§ **PROBLEM TO WORK ON**:
Answer with nothing except the number of lines in the listing that include the word "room".

§ **ENTRIES PROVIDED**:
*-*-*
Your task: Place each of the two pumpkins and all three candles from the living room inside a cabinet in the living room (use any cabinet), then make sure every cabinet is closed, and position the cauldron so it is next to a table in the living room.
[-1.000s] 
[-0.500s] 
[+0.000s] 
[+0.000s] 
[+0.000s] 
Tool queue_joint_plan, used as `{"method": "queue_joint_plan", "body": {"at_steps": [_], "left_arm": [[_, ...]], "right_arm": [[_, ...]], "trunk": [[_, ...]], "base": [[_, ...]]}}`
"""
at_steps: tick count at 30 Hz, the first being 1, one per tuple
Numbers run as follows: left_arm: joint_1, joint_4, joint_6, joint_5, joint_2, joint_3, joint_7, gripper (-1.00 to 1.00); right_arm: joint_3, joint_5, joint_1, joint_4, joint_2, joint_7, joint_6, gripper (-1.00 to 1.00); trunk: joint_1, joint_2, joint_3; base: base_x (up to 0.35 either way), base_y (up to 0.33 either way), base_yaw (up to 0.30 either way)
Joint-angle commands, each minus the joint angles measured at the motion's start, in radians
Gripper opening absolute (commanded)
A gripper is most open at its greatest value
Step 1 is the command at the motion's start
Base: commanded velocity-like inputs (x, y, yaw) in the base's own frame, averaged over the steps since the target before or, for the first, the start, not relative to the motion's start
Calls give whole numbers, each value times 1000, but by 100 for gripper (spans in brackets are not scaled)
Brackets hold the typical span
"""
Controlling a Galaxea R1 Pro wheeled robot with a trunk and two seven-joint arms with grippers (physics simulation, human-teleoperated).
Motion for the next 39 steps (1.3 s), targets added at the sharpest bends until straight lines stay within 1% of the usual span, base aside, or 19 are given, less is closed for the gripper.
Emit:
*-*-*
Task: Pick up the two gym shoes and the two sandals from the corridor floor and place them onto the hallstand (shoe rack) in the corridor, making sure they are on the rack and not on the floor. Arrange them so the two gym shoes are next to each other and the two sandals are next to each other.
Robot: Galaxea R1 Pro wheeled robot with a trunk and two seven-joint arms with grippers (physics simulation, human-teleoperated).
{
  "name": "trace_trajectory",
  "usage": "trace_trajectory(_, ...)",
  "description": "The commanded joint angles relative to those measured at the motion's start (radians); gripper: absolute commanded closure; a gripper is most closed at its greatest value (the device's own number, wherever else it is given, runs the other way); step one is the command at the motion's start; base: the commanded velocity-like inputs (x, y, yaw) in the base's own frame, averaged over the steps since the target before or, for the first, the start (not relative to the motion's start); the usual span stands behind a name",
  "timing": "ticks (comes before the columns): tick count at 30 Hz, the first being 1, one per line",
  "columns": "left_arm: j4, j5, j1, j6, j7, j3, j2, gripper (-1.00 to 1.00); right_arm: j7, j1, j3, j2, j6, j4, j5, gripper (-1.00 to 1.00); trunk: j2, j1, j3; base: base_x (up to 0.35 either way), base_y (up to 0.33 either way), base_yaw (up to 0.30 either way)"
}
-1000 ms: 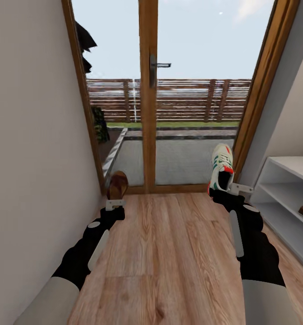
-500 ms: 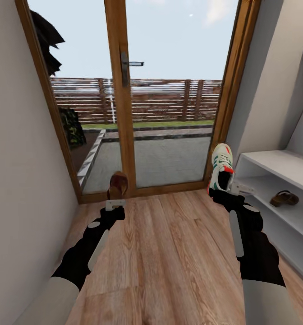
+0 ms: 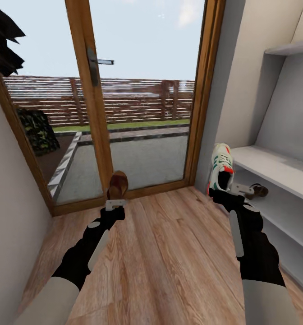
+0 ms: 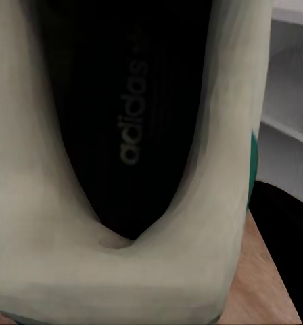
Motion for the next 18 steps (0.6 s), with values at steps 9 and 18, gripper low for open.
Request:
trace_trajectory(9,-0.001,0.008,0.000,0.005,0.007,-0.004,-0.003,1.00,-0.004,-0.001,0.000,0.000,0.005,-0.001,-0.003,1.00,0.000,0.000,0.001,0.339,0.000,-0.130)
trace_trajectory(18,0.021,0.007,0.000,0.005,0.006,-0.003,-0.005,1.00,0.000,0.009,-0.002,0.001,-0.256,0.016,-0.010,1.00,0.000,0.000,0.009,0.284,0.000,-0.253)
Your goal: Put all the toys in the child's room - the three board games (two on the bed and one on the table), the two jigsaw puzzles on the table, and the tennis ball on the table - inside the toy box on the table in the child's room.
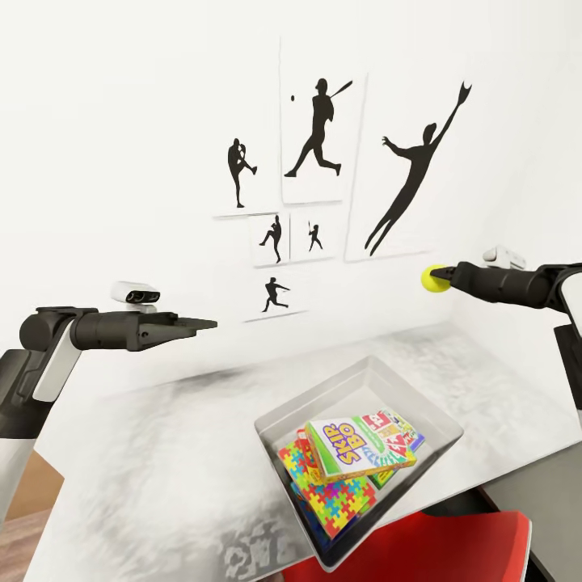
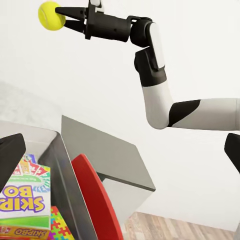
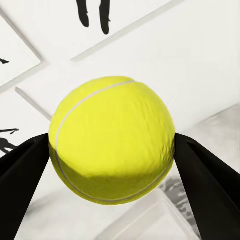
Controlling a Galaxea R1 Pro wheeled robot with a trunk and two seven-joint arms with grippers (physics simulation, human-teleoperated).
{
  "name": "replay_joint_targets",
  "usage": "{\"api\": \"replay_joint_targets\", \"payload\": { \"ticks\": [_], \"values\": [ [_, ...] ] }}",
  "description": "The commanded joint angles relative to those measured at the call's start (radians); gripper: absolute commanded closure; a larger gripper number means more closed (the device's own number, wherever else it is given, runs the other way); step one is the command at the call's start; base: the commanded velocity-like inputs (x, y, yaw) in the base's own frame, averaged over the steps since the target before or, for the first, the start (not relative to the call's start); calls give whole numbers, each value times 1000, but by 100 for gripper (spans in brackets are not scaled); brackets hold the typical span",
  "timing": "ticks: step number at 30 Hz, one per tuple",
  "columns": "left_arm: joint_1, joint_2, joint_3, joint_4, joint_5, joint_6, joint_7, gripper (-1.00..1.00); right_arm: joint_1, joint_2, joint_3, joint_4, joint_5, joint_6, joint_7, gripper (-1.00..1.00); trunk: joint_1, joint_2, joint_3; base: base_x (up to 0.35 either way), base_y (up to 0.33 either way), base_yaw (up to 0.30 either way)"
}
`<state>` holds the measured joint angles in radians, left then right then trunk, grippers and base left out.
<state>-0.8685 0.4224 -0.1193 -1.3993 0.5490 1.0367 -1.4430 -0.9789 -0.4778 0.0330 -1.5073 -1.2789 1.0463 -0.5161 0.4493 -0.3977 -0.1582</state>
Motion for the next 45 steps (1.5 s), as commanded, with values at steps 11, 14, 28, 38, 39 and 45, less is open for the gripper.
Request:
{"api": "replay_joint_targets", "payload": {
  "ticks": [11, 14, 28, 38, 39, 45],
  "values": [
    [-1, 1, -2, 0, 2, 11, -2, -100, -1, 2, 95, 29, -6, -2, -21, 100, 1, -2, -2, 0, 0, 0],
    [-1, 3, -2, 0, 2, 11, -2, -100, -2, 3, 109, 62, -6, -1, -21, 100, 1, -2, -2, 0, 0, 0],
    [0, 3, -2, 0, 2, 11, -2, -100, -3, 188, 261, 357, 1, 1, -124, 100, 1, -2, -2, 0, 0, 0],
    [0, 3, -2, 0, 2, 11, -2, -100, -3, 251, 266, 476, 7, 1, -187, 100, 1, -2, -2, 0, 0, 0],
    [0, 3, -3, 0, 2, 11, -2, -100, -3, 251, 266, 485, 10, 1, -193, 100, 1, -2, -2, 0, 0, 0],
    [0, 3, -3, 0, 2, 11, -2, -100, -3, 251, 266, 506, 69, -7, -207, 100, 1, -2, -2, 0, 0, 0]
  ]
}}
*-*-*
§ **WRITTEN ANSWER**:
2